Are you instaling/uninstalling something ?
O4 - HKLM\..\Run: [UIUCU] C:\DOCUME~1\OWNER~1.BOU\LOCALS~1\Temp\UIUCU.EXE -CLEAN_UP -S

 

I'm not aware that I'm trying to uninstall or install anything. I reinstalled WinXP onto this laptop a couple of days ago, and have since installed AdAware, Spybot, Spywareblaster, AVG and Zone Alarm, but they all seem to be up and running, so I don't know what might still be stuck in semi-installation limbo.
I am, however, getting a "the computer has recovered from a serious error" message every time I reboot, though - that first appeared when I was installing drivers from the Gateway Driver CD.
Any way for me to find out what that stray registry entry might be related to? Thanks for the all-clear in terms of the virus!
Rebecca

 

Have Hijackthis fix this item
O4 - HKLM\..\Run: [UIUCU] C:\DOCUME~1\OWNER~1.BOU\LOCALS~1\Temp\UIUCU.EXE -CLEAN_UP -S
============
Restart the PC
Set windows to show hidden file's, folder and extensions
>click here for instructions<.
Delete the contents of all your temp folders, as in.

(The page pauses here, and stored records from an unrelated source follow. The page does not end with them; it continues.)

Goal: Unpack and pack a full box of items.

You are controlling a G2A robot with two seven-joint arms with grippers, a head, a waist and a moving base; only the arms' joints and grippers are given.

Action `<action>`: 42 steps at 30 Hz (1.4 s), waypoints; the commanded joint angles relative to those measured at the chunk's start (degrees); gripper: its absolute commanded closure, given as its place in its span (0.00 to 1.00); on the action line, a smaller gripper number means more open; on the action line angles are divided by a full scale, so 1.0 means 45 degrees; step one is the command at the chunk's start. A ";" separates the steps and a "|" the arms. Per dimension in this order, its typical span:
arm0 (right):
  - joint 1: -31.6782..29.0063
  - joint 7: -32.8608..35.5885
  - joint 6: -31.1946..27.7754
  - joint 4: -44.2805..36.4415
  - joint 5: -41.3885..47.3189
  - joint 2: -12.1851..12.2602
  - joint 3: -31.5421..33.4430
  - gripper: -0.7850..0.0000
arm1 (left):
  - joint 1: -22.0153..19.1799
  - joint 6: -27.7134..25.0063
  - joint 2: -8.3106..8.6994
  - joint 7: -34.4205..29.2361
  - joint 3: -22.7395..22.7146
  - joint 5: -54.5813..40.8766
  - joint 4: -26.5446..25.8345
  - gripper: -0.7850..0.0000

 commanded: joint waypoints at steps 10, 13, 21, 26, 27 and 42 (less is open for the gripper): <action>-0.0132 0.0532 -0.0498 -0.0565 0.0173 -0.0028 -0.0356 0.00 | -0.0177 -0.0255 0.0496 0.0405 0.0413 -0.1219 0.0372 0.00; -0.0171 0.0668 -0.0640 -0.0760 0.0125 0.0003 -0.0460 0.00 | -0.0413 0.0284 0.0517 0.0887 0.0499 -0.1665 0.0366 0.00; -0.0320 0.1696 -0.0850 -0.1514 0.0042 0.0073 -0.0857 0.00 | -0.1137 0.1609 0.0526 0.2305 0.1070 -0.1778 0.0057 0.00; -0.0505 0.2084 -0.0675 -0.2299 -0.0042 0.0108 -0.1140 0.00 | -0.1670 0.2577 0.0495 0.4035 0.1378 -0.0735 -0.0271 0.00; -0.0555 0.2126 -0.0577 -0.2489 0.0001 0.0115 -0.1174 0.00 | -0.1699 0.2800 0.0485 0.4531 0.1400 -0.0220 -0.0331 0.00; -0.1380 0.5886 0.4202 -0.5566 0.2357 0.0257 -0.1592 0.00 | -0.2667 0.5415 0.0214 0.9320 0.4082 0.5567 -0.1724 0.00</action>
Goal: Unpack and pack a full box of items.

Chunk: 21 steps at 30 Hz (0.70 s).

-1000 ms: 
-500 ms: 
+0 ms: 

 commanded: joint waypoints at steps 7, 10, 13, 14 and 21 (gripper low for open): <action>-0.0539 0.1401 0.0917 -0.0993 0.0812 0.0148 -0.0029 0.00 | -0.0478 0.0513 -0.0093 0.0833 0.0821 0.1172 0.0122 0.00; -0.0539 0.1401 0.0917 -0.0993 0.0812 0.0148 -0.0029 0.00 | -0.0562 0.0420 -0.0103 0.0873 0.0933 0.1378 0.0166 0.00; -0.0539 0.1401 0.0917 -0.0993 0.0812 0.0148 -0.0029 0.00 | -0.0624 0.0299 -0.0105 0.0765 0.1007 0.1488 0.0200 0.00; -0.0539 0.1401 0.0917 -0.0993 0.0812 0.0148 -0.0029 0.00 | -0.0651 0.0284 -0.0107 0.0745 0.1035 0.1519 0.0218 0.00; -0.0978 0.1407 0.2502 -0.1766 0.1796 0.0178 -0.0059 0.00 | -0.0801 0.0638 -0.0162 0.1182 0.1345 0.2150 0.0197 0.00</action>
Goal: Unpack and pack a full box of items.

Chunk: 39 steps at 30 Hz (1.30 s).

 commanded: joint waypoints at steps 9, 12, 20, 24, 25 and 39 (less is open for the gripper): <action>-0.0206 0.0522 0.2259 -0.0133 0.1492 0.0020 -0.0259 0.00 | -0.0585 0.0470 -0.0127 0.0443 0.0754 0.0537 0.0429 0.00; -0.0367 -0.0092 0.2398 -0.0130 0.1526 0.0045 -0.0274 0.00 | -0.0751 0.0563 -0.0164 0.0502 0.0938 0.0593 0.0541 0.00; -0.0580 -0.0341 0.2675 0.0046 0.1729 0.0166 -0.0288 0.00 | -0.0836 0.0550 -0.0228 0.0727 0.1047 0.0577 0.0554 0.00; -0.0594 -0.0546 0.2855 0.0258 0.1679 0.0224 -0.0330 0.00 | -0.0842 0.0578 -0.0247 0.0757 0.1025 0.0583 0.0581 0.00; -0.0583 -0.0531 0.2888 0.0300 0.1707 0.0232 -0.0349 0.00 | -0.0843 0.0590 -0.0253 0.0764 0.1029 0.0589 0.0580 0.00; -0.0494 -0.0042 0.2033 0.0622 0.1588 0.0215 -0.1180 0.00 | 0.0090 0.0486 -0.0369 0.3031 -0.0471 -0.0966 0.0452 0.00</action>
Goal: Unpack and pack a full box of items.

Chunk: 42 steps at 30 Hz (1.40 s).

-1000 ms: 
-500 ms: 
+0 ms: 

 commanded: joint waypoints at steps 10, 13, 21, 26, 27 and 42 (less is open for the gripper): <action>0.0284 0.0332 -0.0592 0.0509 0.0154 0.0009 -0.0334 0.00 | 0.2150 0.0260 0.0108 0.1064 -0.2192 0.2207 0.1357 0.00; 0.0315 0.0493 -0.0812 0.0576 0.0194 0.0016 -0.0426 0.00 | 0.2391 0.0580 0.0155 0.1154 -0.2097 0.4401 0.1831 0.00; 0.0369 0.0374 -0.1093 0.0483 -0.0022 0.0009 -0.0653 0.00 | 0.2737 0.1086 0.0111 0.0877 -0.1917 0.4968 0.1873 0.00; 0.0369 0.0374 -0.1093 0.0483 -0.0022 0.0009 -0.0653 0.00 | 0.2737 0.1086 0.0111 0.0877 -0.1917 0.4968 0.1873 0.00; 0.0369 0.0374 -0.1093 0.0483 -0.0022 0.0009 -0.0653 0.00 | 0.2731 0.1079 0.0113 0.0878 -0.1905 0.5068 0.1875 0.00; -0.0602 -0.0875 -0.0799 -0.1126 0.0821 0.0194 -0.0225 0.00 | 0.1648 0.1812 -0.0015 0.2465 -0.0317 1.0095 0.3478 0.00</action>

Open C:\ then >
C:\documents and settings\(all your pc users)\local settings\temp
Note: Some systems have temporary internet files, Application Data and History in that temp, if so leave them and delete all other folders and files inside that temp..
Delete the contents of the C:\windows\temp folder
C:\WINDOWS\Prefetch < delete the contents
C:\WINDOWS\SYSTEM32\config\systemprofile\Local Settings\Temp <delete the contents
Clear Internet Explorers's cache
1. In Control Panel, open Internet Options.
2. Click the General tab, and then under Temporary Internet files, click Delete Files.
3. In the Delete Files dialog box, click to select the Delete all offline content check box.
4. wait for the hourglass to disapear
5. Click OK.

I assume you have ran a full system scan with AVG ?

 

Had Hijack This fix that one entry, and when I ran Hijack This again right after rebooting, the line appears to be gone.
Emptied all the folders you mentioned, including the corresponding entries for anything in C:\WINNT\, which is where the original installation of XP was on this computer. One file I was not able to delete: ZLT03959.TMP, located in C:\WINDOWS\temp folder. I keep getting the message that the file is being used, including immediately upon rebooting.
Got that "the system has recovered from a serious error" message again, and when I clicked on 'technical details about the error', this is what showed up:

"The following files will be included in this error report:
C:\WINDOWS\Minidump\Mini122604-02.dmp
C:\DOCUME~1\OWNER~1.BOU\LOCALS~1\Temp\WER1.tmp.dir00\sysdata.xml "​

Don't know if it could be related to virus/spyware or not.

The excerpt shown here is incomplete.